### BRIEF
Take the line with "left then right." as the first line and the last line of the data as the final one. Write out those lines exactly, and no others.

═════ PROVIDED MATERIAL ═════

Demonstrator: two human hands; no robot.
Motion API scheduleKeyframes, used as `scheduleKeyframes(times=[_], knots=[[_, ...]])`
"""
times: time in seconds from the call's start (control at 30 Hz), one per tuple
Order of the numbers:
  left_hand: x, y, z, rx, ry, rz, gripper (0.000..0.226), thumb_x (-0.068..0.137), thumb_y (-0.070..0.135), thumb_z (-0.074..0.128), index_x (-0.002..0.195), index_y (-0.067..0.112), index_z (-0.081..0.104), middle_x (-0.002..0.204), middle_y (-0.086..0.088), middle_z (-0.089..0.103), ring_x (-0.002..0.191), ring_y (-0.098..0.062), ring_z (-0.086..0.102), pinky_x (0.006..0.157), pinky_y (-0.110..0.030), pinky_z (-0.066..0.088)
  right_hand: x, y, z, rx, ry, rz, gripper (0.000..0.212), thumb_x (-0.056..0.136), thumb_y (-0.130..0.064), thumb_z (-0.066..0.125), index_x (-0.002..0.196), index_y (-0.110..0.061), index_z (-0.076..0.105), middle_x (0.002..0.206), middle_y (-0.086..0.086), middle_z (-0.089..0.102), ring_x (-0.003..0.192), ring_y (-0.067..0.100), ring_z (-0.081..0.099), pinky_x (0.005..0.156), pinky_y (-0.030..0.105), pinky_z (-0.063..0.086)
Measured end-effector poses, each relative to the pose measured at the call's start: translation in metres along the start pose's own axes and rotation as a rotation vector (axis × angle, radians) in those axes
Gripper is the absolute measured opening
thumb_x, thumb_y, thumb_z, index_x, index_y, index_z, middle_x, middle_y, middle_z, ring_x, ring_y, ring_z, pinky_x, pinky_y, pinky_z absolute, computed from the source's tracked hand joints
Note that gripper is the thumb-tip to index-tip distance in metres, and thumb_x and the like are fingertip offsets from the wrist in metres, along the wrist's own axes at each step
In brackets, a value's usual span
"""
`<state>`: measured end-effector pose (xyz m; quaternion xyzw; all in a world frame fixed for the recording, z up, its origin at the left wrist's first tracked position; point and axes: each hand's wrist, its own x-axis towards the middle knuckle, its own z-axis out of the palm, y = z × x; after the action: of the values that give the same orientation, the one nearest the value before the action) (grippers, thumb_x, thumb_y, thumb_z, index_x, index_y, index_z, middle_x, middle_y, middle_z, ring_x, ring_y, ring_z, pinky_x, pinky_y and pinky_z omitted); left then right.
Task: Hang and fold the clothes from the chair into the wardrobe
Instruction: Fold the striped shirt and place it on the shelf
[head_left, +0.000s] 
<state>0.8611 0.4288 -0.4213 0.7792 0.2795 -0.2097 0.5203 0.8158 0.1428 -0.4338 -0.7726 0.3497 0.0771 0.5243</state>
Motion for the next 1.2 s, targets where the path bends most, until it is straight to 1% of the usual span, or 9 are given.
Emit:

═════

### TASK OUTPUT
`<state>`: measured end-effector pose (xyz m; quaternion xyzw; all in a world frame fixed for the recording, z up, its origin at the left wrist's first tracked position; point and axes: each hand's wrist, its own x-axis towards the middle knuckle, its own z-axis out of the palm, y = z × x; after the action: of the values that give the same orientation, the one nearest the value before the action) (grippers, thumb_x, thumb_y, thumb_z, index_x, index_y, index_z, middle_x, middle_y, middle_z, ring_x, ring_y, ring_z, pinky_x, pinky_y and pinky_z omitted); left then right.
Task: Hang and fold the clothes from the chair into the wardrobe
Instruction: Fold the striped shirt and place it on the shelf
[head_left, +0.000s] 
<state>0.8611 0.4288 -0.4213 0.7792 0.2795 -0.2097 0.5203 0.8158 0.1428 -0.4338 -0.7726 0.3497 0.0771 0.5243</state>
Motion for the next 1.2 s, targets where the path bends most, until it is straight to 1% of the usual span, or 9 are given.
Emit:

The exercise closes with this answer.